1. Training objectives
(1) Master the basic theory of Marxism, adhere to the basic line of the party, love the motherland, obey the law, have good moral cultivation, and actively serve the socialist modernization drive.
(2) To excel in the subject, one must possess a strong foundational understanding of its theory and systematic professional knowledge. Additionally, a broad range of knowledge and proficiency in a foreign language is necessary to read academic literature in that language, translate between languages, and write abstracts for papers. Along with certain listening and speaking skills, an individual must possess the ability to engage in scientific research, and teaching, or independently undertake specialized technical work.
2. Training direction
1. Mechanical Manufacturing and Automation
1) Mold CAD/CAM
This discipline uses interdisciplinary and new technologies to break through the bottleneck in the traditional material-forming field and explore material-forming technology, material-forming microstructure simulation, material-forming precision control and equipment, plastic deformation of aluminum-magnesium-titanium alloy, high-gloss non-marking injection molding, etc. At the same time, focus on various rapid prototyping processes and equipment such as laser powder sintering SLS, ultraviolet curing SLA, three-dimensional micro-jet printing 3DP, selective solder mask SRW and metal foil laminate forming LOM.
2) Near net shape and rapid manufacturing
Based on multi-disciplinary high-tech achievements such as new materials, mechatronics, precision mold technology, computer technology, and numerical simulation technology, the direction of this discipline transforms the traditional blank forming technology from rough forming to high-quality, efficient and high-quality Precision, lightweight, and low-cost forming technology. It makes the formed mechanical components have precise shape, high dimensional accuracy, shape and position accuracy, and good surface roughness. This technology encompasses a range of specialized areas such as near-net-shape casting, precise plastic forming, precise connections, precision heat treatment modification, surface modification, high-precision molds, and more. It represents the culmination of cutting-edge technology and innovation in these fields.

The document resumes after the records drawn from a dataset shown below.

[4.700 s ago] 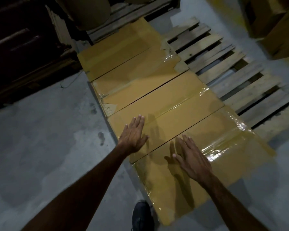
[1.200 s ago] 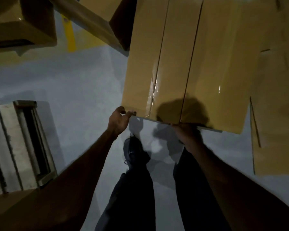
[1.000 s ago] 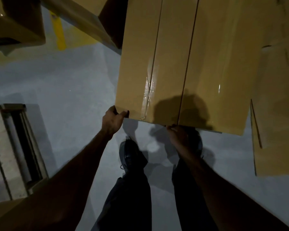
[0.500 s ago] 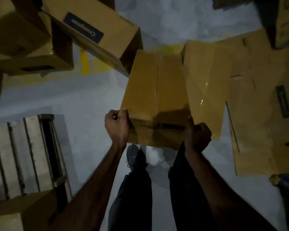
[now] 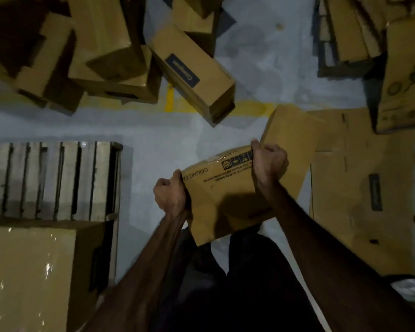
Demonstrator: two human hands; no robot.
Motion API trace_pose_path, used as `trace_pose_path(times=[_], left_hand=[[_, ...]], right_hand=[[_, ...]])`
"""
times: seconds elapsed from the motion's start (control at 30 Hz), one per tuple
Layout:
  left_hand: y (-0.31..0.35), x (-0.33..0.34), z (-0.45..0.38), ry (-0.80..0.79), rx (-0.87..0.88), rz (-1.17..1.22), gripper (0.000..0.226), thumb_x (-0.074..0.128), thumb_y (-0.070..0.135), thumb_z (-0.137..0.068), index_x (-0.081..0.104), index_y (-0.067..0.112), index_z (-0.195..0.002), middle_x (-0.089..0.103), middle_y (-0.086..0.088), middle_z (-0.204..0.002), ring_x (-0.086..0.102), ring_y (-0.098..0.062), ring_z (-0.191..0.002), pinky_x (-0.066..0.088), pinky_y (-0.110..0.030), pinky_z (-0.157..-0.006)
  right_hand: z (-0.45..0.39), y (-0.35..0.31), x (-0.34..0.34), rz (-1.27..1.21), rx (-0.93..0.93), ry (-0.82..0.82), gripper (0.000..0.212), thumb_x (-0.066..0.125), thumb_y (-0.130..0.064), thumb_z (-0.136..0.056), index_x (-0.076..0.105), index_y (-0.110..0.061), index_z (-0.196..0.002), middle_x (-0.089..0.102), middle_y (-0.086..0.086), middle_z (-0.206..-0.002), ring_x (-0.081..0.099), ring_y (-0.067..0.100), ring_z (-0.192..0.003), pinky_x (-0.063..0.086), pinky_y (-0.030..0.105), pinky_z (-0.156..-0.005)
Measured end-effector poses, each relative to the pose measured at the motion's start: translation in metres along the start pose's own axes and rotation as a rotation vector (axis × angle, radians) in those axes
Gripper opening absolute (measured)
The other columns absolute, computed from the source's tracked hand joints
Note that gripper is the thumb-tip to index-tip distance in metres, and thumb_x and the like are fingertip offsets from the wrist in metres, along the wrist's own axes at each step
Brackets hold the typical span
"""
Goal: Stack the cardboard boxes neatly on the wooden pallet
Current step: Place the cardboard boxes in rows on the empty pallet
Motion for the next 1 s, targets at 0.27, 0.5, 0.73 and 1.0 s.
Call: trace_pose_path(times=[0.27, 0.5, 0.73, 1.0], left_hand=[[0.015, -0.101, 0.053, 0.212, -0.076, 0.291, 0.044, 0.074, 0.040, -0.086, 0.062, -0.002, -0.081, 0.064, -0.011, -0.075, 0.064, -0.029, -0.073, 0.049, -0.035, -0.062], [0.040, -0.172, 0.038, 0.337, -0.050, 0.460, 0.034, 0.076, 0.037, -0.083, 0.058, 0.010, -0.071, 0.061, -0.004, -0.068, 0.059, -0.023, -0.064, 0.049, -0.037, -0.062], [0.062, -0.250, -0.015, 0.421, -0.038, 0.564, 0.036, 0.074, 0.039, -0.082, 0.065, 0.004, -0.083, 0.072, -0.012, -0.080, 0.068, -0.027, -0.074, 0.055, -0.041, -0.067], [0.054, -0.328, -0.083, 0.569, -0.098, 0.663, 0.040, 0.075, 0.038, -0.086, 0.063, 0.000, -0.085, 0.057, -0.004, -0.072, 0.056, -0.022, -0.068, 0.041, -0.034, -0.059]], right_hand=[[0.077, -0.095, -0.006, 0.116, -0.323, -0.335, 0.043, 0.074, -0.059, -0.083, 0.049, -0.026, -0.072, 0.054, -0.006, -0.075, 0.053, 0.017, -0.069, 0.039, 0.035, -0.060], [0.139, -0.153, 0.035, 0.178, -0.456, -0.538, 0.043, 0.074, -0.056, -0.089, 0.052, -0.019, -0.093, 0.062, 0.000, -0.089, 0.057, 0.019, -0.077, 0.039, 0.031, -0.060], [0.216, -0.204, 0.101, 0.200, -0.550, -0.568, 0.034, 0.072, -0.056, -0.088, 0.055, -0.027, -0.094, 0.067, -0.002, -0.094, 0.063, 0.019, -0.088, 0.046, 0.034, -0.073], [0.310, -0.236, 0.192, 0.193, -0.625, -0.712, 0.037, 0.072, -0.038, -0.096, 0.057, -0.011, -0.116, 0.064, 0.005, -0.105, 0.054, 0.008, -0.077, 0.036, 0.027, -0.059]])
Point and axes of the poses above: each hand's wrist, its own z-axis away from the middle knuckle, its own x-axis out of the palm, y = z × x, the point moved 2 cm from there along -z, towards the middle knuckle
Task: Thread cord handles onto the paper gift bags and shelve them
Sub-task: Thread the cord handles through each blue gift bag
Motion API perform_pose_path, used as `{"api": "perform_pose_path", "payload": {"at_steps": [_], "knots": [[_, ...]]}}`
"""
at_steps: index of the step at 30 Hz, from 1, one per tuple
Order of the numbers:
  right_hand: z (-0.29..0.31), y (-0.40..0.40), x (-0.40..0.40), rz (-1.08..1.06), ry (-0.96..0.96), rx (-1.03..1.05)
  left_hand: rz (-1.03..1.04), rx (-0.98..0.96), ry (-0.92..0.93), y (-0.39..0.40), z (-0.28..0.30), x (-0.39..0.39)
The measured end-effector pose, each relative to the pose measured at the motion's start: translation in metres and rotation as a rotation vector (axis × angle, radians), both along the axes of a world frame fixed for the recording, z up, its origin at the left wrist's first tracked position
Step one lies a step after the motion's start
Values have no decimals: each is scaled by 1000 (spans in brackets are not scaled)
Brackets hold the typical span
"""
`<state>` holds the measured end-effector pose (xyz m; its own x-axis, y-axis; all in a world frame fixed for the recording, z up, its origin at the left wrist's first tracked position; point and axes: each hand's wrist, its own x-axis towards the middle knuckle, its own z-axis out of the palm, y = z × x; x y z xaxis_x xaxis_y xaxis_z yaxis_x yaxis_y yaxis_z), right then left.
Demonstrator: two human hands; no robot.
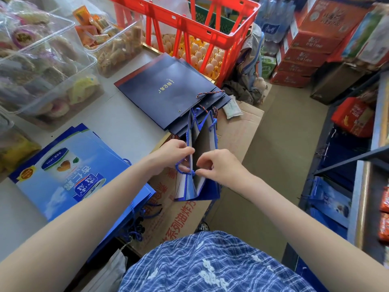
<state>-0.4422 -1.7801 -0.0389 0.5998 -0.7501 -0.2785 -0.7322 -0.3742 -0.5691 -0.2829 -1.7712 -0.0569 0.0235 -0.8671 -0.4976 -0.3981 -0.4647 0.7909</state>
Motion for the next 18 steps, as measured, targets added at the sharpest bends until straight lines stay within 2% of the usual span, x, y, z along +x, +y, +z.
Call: {"api": "perform_pose_path", "payload": {"at_steps": [2, 8, 11, 18], "knots": [[-2, 0, 0, -12, -28, 103, -11, -33, -47, -1, 0, 0], [-11, 8, 11, -159, -75, 131, 5, -72, -54, -1, -2, 1], [-9, 6, 15, -182, -67, 176, -45, -117, -161, -1, -1, 2], [-10, 5, 11, -191, -94, 180, -27, -75, -67, 0, -4, 7]]}}
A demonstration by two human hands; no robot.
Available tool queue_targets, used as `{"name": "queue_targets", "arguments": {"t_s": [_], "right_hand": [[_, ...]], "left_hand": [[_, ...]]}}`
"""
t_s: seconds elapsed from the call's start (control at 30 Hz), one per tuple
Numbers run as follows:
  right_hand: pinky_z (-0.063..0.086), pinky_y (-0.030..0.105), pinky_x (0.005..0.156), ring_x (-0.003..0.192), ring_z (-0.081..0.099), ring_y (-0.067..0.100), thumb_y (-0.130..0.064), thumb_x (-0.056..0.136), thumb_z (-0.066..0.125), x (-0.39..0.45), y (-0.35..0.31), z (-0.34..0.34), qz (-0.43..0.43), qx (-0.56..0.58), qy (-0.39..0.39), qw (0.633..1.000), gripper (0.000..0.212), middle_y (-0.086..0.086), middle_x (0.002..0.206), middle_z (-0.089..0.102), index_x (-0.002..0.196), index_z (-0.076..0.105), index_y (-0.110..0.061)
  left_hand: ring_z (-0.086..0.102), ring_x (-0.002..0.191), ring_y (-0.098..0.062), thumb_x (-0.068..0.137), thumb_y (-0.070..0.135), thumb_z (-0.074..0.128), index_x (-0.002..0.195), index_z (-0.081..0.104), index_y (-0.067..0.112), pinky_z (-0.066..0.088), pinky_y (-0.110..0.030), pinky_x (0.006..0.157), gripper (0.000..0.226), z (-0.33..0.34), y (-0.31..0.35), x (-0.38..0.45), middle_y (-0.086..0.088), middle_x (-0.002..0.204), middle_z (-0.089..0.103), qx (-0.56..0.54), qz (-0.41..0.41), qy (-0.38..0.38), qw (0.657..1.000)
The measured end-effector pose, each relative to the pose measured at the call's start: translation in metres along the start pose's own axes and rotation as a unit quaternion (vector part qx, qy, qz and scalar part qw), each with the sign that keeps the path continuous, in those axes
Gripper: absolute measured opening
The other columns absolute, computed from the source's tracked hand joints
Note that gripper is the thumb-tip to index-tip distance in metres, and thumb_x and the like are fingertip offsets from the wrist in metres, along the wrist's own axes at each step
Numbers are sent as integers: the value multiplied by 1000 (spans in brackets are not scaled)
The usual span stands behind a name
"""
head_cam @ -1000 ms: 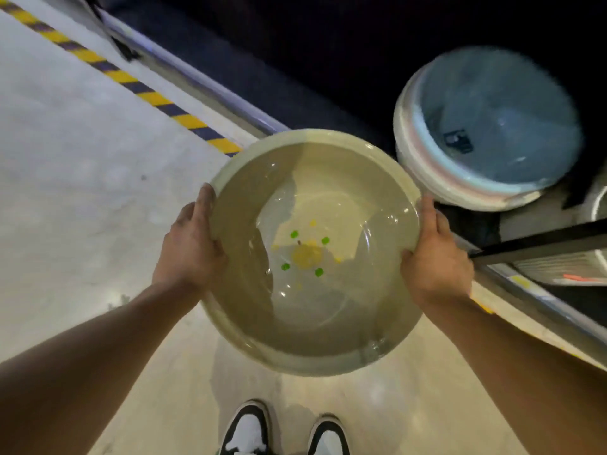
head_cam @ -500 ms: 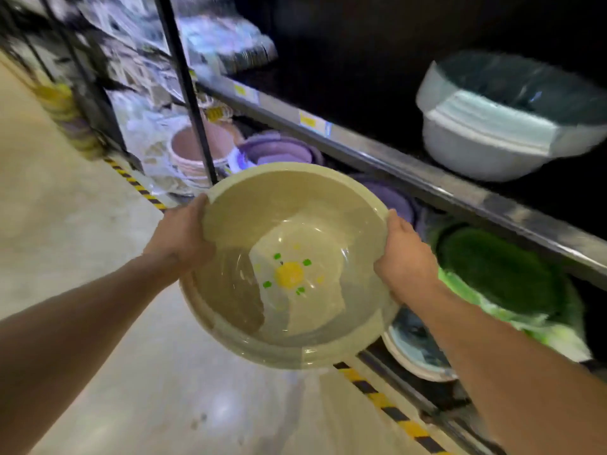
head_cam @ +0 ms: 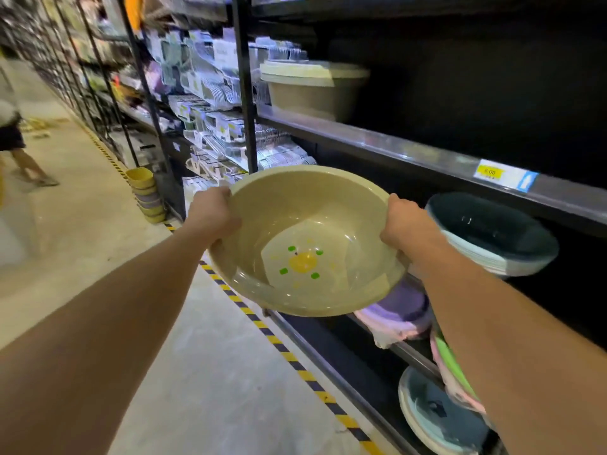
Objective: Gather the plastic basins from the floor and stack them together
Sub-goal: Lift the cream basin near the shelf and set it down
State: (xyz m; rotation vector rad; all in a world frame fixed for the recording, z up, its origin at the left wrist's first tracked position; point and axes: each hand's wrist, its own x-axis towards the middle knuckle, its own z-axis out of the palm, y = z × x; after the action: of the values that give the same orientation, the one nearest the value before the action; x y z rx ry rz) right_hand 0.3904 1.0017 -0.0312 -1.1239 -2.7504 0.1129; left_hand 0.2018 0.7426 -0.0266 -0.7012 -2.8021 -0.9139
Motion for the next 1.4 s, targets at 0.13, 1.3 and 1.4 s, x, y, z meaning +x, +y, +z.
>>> {"name": "queue_targets", "arguments": {"t_s": [0.13,1.3,1.4], "right_hand": [[47,40,71,100,59,32,-15,85,66,12,-14,-15,1,6,18,1000,57,12,112,55,136,40,-10],[45,36,76,108,59,35,-8,86,60,-336,-411,-19,-675,181,-100,709,36,13,112,59,120,53,-17],[45,35,72,104,61,35,-10,81,62,-436,-423,-29,-736,175,-99,647,39,13,106,61,118,52,-16]], "left_hand": [[60,78,-28,71,6,62,121,65,10,54,-32,66,50,-21,0,8,-11,93,62,-10,-5,8,1000],[66,98,-37,50,24,53,119,71,8,49,-39,89,73,-283,-95,-538,-24,104,71,195,-527,347,751],[65,94,-38,61,16,62,121,68,10,53,-45,88,60,-297,-79,-631,-23,98,70,203,-583,377,691]]}}
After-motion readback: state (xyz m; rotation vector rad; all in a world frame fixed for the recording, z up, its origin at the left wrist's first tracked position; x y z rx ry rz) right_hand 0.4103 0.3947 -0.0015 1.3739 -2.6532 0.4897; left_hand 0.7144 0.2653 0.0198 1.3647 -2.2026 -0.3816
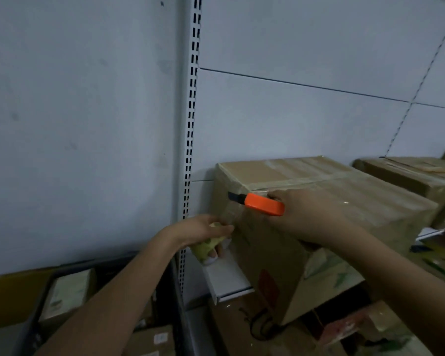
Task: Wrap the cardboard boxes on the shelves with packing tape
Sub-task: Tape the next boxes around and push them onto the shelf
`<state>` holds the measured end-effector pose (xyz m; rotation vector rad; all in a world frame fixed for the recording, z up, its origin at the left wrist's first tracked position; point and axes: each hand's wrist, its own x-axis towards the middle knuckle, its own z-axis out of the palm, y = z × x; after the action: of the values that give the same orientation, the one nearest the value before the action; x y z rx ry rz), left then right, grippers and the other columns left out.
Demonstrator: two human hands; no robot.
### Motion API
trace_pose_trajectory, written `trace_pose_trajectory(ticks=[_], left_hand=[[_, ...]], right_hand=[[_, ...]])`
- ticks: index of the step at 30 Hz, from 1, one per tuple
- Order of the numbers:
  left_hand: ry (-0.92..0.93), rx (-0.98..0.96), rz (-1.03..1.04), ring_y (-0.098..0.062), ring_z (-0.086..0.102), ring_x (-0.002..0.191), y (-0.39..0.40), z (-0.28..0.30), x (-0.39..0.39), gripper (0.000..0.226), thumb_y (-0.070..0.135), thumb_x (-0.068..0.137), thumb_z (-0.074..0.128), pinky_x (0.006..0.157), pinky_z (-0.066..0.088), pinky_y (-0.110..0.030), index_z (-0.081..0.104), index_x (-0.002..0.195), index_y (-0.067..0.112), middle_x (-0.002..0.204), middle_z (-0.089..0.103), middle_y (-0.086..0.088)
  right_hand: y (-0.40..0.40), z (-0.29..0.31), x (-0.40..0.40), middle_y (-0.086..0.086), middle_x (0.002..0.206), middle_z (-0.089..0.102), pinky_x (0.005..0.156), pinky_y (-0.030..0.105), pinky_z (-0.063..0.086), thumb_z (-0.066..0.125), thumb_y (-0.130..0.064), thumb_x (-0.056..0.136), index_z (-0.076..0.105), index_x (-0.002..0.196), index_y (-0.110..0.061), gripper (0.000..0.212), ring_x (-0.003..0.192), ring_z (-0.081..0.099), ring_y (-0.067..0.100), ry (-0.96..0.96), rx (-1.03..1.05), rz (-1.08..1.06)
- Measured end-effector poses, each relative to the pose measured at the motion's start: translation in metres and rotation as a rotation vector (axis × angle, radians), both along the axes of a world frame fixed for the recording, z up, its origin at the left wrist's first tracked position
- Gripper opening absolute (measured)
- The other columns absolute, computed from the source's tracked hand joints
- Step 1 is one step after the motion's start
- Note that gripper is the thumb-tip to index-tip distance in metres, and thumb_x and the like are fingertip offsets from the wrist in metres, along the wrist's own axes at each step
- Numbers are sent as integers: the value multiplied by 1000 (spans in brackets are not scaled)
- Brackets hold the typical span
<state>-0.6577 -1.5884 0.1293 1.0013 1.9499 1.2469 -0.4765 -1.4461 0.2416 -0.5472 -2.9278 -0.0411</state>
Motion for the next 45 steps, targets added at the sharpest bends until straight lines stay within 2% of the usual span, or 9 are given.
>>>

3) Micro-fabrication technology
Microfabrication technology is a well-known research area in mechanical engineering. This direction mainly researches microcavity mold preparation, microelectrode preparation and micro-EDM, femtosecond laser two-photon photosensitive resin photopolymerization micropores preparation, amorphous/nanocrystalline metal rapid volume forming of micro-parts, micro-bulging/micro-deep-drawing forming, etc. At the same time, micro-nano motion platforms, pulse power supplies and other technical microfabrication tools are researched.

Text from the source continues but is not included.